Uterine carcinosarcomas (UCSs) are highly aggressive malignancies associated with poor prognoses and limited treatment options. These tumors are hypothesized to develop from the endometrial adenocarcinoma (EAC) through epithelial-mesenchymal transition (EMT). We test this long-standing hypothesis by depleting miR-200, a family of microRNAs critical for EMT, in EAC cell lines. Our data suggest that UCSs do not develop from EACs via EMT. Clinically more relevant, we show that miR-200 expression in UCS cells induces a robust mesenchymal-epithelial transition (MET). Using in vitro and murine xenograft models, we demonstrate decreased growth and aggressiveness of miR-200-overexpressing UCS cell lines. Whole transcriptome analysis confirmed changes consistent with an MET and also revealed changes in angiogenic genes expression. Finally, by treatment of UCS-xenografted mice with miR-200c incorporated in DOPC nanoliposomes, we demonstrate anti-tumor activities. These findings suggest that ectopic miR-200 expression using advanced microRNA therapeutics may be a potential treatment approach for patients with UCS.
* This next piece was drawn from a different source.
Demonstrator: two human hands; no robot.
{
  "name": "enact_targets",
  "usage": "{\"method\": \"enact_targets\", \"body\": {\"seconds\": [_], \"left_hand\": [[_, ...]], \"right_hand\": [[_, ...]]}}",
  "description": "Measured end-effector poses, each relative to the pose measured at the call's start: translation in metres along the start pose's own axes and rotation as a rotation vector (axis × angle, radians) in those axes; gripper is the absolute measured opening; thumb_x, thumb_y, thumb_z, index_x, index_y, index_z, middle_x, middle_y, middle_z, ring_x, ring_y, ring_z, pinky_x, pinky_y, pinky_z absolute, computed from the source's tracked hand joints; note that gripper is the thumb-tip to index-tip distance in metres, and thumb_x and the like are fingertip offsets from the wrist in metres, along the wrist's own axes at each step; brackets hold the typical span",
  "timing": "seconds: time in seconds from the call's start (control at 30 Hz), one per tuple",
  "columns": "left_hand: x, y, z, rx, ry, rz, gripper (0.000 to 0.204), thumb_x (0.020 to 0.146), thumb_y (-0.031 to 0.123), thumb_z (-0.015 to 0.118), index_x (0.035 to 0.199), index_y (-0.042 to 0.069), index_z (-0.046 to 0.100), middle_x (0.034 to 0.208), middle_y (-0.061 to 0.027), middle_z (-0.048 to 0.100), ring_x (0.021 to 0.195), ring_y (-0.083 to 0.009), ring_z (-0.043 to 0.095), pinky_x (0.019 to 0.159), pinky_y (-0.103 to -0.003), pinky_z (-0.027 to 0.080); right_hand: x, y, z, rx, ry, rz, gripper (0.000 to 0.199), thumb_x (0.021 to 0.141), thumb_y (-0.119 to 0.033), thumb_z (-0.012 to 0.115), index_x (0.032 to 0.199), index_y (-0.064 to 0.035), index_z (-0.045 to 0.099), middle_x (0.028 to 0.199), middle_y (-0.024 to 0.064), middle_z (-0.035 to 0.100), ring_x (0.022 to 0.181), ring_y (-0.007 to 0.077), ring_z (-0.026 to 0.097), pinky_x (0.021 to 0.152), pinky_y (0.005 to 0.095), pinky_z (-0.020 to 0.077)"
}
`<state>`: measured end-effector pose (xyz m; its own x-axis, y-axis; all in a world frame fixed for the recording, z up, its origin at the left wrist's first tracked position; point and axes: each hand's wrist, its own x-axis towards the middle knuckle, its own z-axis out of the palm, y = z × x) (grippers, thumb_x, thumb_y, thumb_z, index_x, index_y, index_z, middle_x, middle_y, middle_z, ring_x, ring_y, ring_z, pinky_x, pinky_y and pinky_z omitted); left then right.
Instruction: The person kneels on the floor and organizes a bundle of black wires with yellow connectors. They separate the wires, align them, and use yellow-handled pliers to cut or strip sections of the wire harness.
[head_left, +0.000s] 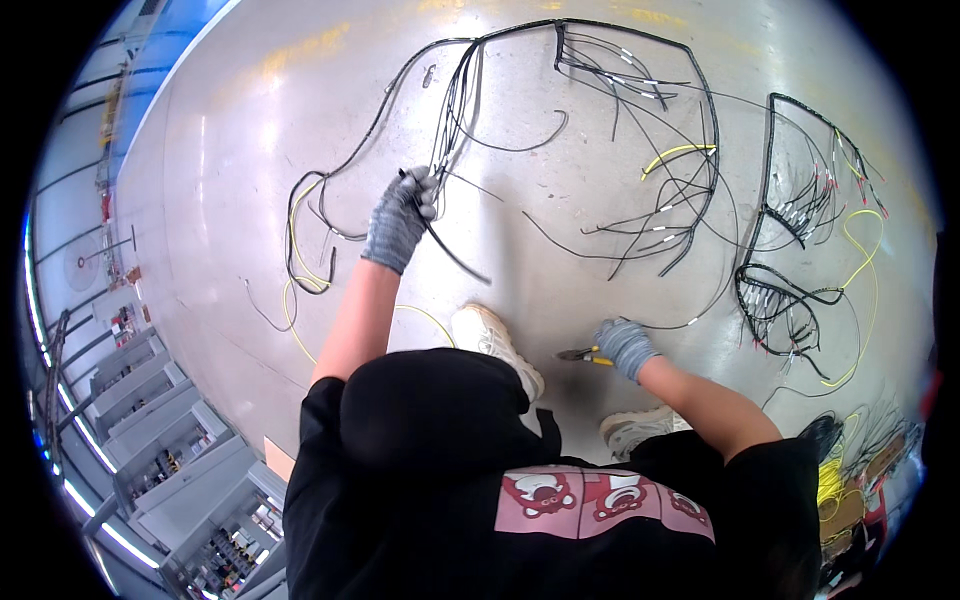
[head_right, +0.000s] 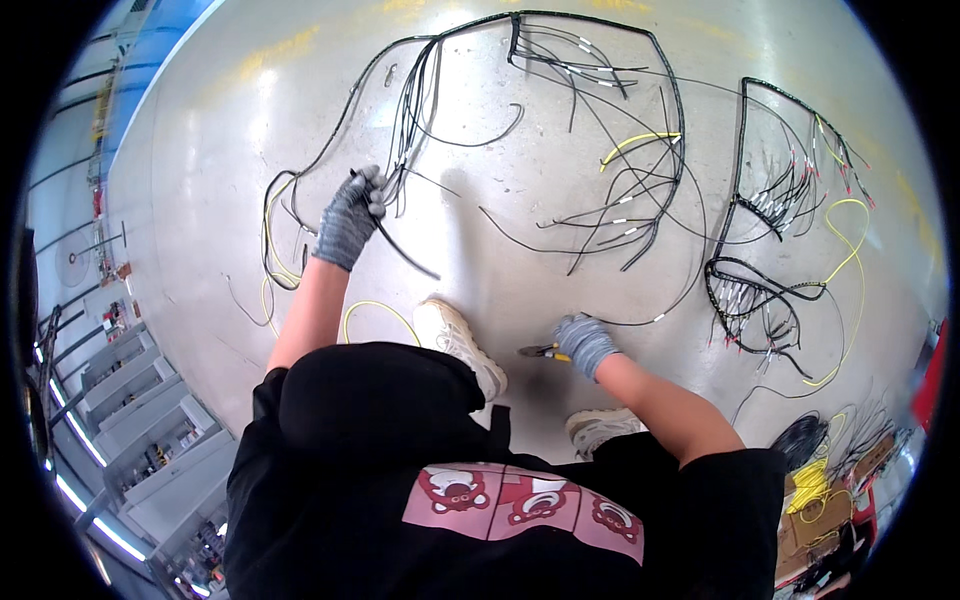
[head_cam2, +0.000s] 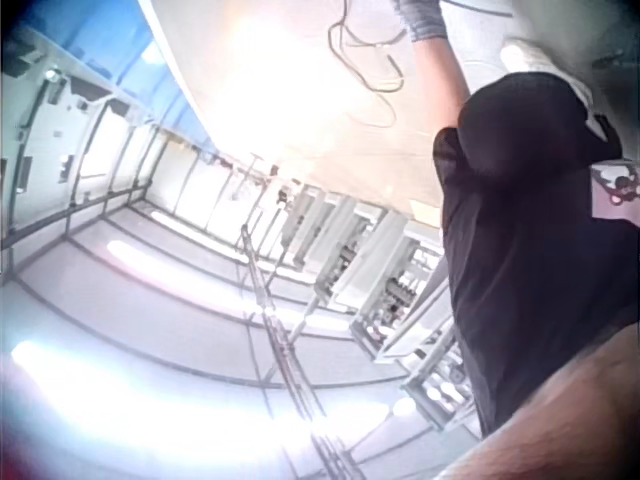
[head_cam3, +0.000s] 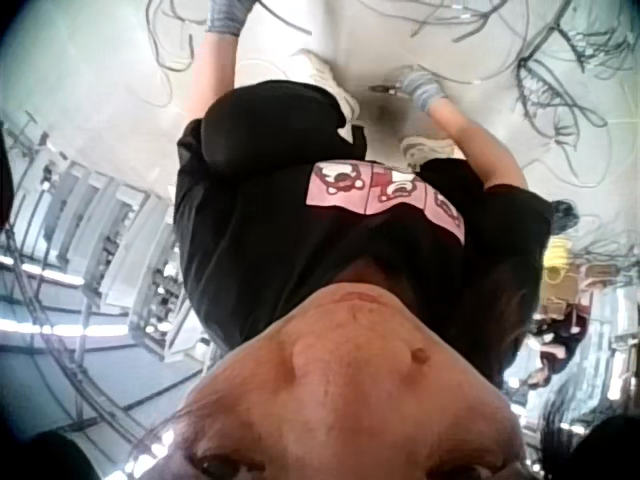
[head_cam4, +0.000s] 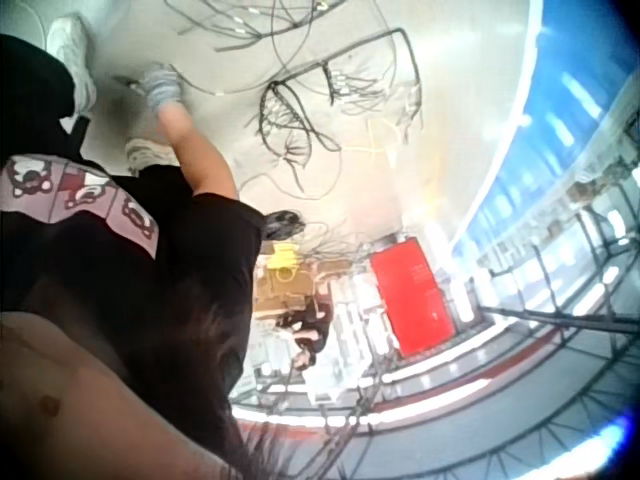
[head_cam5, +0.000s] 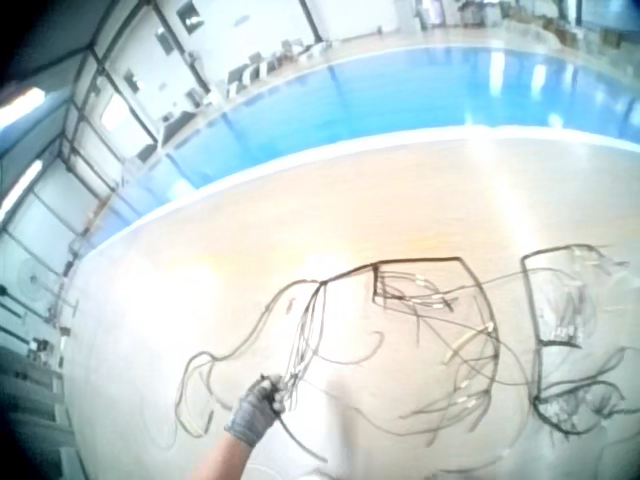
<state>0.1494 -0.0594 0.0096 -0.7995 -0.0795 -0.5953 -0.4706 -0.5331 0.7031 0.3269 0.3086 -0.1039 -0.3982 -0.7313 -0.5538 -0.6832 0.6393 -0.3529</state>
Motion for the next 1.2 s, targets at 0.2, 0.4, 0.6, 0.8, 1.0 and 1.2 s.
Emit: {"method": "enact_targets", "body": {"seconds": [0.2, 0.4, 0.6, 0.8, 1.0, 1.2], "left_hand": [[0.126, 0.041, -0.045, 0.985, 0.174, 0.332, 0.035, 0.083, 0.031, 0.057, 0.108, 0.007, 0.055, 0.095, -0.0023, 0.058, 0.076, -0.011, 0.049, 0.065, -0.024, 0.039], [0.176, 0.009, -0.015, 0.871, -0.202, -0.071, 0.048, 0.085, 0.045, 0.051, 0.119, 0.012, 0.051, 0.094, 0.0051, 0.056, 0.077, -0.0061, 0.047, 0.065, -0.022, 0.041], [0.167, -0.014, -0.021, 0.853, -0.234, -0.18, 0.038, 0.082, 0.039, 0.059, 0.106, 0.01, 0.054, 0.08, 0.0056, 0.053, 0.067, -0.0055, 0.047, 0.058, -0.02, 0.04], [0.245, -0.076, -0.083, 1.471, -0.286, -0.114, 0.048, 0.083, 0.038, 0.045, 0.113, 0.002, 0.052, 0.111, -0.0197, 0.055, 0.106, -0.0323, 0.051, 0.091, -0.037, 0.039], [0.25, -0.104, -0.1, 1.587, -0.183, -0.098, 0.05, 0.08, 0.031, 0.061, 0.11, -0.005, 0.045, 0.096, -0.0174, 0.06, 0.087, -0.0278, 0.058, 0.078, -0.035, 0.045], [0.225, -0.095, -0.055, 1.675, -0.129, 0.105, 0.051, 0.074, 0.031, 0.068, 0.104, -0.003, 0.046, 0.09, -0.0179, 0.06, 0.08, -0.0289, 0.057, 0.073, -0.037, 0.046]], "right_hand": [[-0.041, 0.063, -0.031, 0.045, 0.06, 0.328, 0.019, 0.076, -0.013, 0.05, 0.093, -0.01, 0.059, 0.091, 0.0087, 0.058, 0.086, 0.0226, 0.058, 0.071, 0.0351, 0.0475], [-0.085, 0.055, -0.043, 0.284, 0.225, 0.616, 0.017, 0.072, -0.008, 0.055, 0.089, -0.0077, 0.056, 0.088, 0.011, 0.057, 0.082, 0.0269, 0.057, 0.07, 0.036, 0.0464], [-0.1, 0.001, -0.047, 0.728, 0.522, 0.894, 0.019, 0.073, -0.007, 0.055, 0.092, -0.0045, 0.055, 0.091, 0.0163, 0.056, 0.084, 0.0341, 0.055, 0.076, 0.0393, 0.0452], [-0.122, -0.044, -0.091, 0.768, 0.602, 0.964, 0.021, 0.07, -0.002, 0.053, 0.09, -0.0063, 0.056, 0.086, 0.0129, 0.056, 0.081, 0.0325, 0.055, 0.071, 0.0377, 0.046], [-0.168, -0.062, -0.288, 1.05, 1.142, 0.854, 0.019, 0.077, -0.007, 0.058, 0.096, -0.0022, 0.059, 0.087, 0.0102, 0.06, 0.082, 0.0229, 0.059, 0.076, 0.0338, 0.0465], [-0.19, -0.147, -0.375, 2.122, 0.558, 0.314, 0.051, 0.082, -0.032, 0.053, 0.123, -0.0024, 0.043, 0.119, 0.012, 0.049, 0.108, 0.021, 0.048, 0.096, 0.0328, 0.0363]]}}
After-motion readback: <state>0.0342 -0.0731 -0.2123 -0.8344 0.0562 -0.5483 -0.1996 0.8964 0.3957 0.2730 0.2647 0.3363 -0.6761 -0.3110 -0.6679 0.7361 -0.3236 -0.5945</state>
子宫癌肉瘤(UCS)是一种高度侵袭性的恶性肿瘤,预后不良,治疗选择有限。这些肿瘤被认为是通过上皮-间充质转化(EMT)从子宫内膜腺癌(EAC)发展而来的。我们通过耗尽 miR-200,一种 EMT 关键的 microRNA 家族,在 EAC 细胞系中测试了这个长期存在的假说。我们的数据表明,UCS 不是通过 EMT 从 EAC 发展而来的。更具临床意义的是,我们表明 UCS 细胞中的 miR-200 表达诱导了强烈的间质-上皮转化(MET)。我们使用体外和小鼠异种移植模型,证明了 miR-200 过表达的 UCS 细胞系的生长和侵袭性降低。全转录组分析证实了与 MET 一致的变化,并且还揭示了血管生成基因表达的变化。最后,通过用 DOPC 纳米脂质体包裹的 miR-200c 处理 UCS 异种移植小鼠,我们证明了其抗肿瘤活性。这些发现表明,使用先进的 microRNA 疗法异位表达 miR-200 可能是治疗 UCS 患者的一种潜在治疗方法。